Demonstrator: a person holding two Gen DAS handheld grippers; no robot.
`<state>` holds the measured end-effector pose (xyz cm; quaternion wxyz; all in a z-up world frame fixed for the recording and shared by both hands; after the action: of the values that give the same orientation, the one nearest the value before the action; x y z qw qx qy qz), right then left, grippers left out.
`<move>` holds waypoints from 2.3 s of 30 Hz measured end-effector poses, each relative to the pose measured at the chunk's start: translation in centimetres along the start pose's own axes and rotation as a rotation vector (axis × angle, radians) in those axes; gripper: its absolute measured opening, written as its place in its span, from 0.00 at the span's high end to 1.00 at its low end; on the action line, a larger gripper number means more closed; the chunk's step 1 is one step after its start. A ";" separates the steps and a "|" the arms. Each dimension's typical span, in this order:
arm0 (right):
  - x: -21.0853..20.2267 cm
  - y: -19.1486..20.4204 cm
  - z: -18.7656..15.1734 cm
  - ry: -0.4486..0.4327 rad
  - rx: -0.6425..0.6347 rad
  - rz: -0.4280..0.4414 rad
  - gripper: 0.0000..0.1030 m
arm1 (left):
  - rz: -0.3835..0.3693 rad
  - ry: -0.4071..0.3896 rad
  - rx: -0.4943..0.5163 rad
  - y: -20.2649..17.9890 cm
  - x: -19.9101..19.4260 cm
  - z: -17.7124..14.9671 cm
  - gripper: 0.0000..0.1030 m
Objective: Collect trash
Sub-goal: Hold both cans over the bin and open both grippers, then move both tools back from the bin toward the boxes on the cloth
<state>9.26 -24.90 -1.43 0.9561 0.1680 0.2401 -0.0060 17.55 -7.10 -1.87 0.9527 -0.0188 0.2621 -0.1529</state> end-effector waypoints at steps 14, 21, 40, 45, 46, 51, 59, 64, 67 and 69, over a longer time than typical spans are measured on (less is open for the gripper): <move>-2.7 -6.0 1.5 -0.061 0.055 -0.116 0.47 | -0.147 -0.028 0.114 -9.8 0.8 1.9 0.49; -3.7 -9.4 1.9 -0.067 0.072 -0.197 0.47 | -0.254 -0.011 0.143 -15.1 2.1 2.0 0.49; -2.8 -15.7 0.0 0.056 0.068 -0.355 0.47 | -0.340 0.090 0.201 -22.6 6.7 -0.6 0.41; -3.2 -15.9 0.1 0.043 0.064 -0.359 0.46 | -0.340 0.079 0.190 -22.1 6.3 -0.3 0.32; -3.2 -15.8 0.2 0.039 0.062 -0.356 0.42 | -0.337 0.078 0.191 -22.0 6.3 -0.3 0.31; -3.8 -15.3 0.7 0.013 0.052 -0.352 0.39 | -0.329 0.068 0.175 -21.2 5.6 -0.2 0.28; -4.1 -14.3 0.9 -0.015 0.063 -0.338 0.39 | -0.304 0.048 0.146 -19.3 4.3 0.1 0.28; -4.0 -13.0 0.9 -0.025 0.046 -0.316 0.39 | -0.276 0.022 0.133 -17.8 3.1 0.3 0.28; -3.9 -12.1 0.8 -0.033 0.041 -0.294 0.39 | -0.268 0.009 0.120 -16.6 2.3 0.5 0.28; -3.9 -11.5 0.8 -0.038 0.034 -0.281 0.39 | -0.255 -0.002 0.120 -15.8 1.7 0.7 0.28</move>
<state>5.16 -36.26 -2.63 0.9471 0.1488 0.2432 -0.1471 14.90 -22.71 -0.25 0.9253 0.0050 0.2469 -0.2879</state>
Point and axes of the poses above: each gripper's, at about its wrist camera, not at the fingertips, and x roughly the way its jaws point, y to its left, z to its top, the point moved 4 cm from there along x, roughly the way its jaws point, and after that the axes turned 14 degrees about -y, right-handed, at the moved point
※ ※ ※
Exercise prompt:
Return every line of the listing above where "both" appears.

Answer for this exercise:
`<state>` holds the measured end-effector pose (xyz cm; quaternion wxyz; all in a z-up world frame fixed for the recording and shared by both hands; after the action: of the values that give the same orientation, the one nearest the value before the action; x y z qw qx qy qz), right then left, grippers left out.
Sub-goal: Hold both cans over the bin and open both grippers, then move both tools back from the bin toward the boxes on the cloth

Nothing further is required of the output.